What you return must be every line below that includes the word "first".
------------------------------------------------------------------------
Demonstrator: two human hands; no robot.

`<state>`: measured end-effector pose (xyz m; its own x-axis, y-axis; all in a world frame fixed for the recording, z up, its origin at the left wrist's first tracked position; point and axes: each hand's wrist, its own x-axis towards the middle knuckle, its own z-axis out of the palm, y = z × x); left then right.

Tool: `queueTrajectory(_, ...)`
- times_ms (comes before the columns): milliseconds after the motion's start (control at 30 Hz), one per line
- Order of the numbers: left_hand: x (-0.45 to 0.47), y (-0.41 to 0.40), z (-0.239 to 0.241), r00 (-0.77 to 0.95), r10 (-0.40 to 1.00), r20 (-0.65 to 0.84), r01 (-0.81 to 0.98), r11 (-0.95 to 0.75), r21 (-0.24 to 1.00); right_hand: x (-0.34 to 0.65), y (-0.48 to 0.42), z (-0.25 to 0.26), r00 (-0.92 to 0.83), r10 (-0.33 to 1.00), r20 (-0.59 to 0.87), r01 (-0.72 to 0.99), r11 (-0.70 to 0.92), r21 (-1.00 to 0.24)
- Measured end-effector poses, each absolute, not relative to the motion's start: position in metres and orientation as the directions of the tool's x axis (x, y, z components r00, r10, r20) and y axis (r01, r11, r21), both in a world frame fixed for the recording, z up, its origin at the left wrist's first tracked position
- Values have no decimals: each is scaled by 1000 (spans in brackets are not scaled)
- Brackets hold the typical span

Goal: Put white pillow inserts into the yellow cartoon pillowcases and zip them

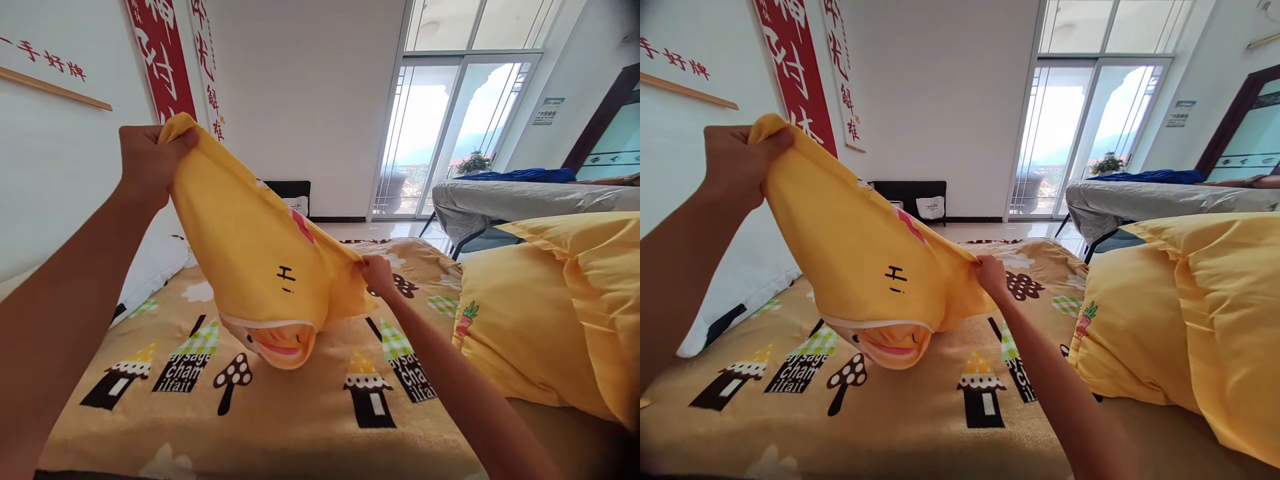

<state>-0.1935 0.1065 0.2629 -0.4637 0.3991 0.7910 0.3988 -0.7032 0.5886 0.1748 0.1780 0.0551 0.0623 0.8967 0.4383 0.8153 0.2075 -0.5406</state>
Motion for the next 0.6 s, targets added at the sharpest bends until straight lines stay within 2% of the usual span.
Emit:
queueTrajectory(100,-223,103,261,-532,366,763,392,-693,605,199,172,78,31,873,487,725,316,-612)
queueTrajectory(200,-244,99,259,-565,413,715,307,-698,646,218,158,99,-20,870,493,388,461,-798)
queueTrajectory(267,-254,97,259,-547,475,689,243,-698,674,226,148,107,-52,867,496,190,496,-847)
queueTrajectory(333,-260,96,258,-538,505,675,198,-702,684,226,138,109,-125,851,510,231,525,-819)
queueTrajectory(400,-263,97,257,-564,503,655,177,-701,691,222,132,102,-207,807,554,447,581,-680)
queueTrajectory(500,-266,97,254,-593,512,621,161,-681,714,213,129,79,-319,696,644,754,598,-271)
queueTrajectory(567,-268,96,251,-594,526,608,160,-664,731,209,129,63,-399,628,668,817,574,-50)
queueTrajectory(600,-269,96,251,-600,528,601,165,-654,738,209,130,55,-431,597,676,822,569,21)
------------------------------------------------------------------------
» **RESPONSE AREA**
`<state>`: measured end-effector pose (xyz m; its own x-axis, y-axis; all in a world frame fixed for the recording, z up, its origin at the left wrist's first tracked position; point and axes: each hand's wrist, its own x-axis towards the middle knuckle, its own z-axis out of the palm, y = z × x); left then right.
- Measured end-effector poses, each absolute, not relative to the motion's start: position in metres and orientation as the directions of the tool's x axis (x, y, z components r00, r10, r20) and y axis (r01, r11, r21), both in a world frame fixed for the recording, z up, its origin at the left wrist's first tracked position

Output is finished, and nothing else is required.